**Directions for this task**
Give the number of lines in the data that contain "plate", and nothing more.

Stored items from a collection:
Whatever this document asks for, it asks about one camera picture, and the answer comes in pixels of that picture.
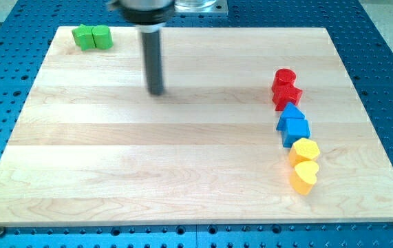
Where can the green cylinder block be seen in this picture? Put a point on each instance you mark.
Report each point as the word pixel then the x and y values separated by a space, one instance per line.
pixel 102 37

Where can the blue cube block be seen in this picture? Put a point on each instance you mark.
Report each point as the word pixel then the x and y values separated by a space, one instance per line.
pixel 294 130

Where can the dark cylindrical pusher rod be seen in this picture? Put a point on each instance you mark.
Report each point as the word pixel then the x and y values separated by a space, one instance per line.
pixel 151 48

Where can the blue triangle block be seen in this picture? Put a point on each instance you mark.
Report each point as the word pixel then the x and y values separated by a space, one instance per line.
pixel 290 111

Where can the light wooden board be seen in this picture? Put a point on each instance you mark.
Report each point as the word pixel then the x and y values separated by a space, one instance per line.
pixel 91 147

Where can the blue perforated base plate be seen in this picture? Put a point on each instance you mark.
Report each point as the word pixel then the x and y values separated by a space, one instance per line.
pixel 26 33

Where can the red cylinder block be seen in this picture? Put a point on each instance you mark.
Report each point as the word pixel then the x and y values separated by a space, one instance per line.
pixel 283 77

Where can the yellow hexagon block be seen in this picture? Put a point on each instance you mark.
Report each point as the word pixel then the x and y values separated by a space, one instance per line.
pixel 303 150

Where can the yellow heart block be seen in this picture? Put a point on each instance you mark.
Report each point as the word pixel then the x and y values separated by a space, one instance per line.
pixel 304 177

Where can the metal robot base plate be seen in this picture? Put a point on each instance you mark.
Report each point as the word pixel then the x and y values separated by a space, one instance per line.
pixel 201 6

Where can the green star block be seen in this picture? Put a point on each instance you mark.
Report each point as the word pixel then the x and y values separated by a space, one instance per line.
pixel 83 37

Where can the red star block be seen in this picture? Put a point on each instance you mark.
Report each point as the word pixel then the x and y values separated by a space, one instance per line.
pixel 283 95

**Result**
2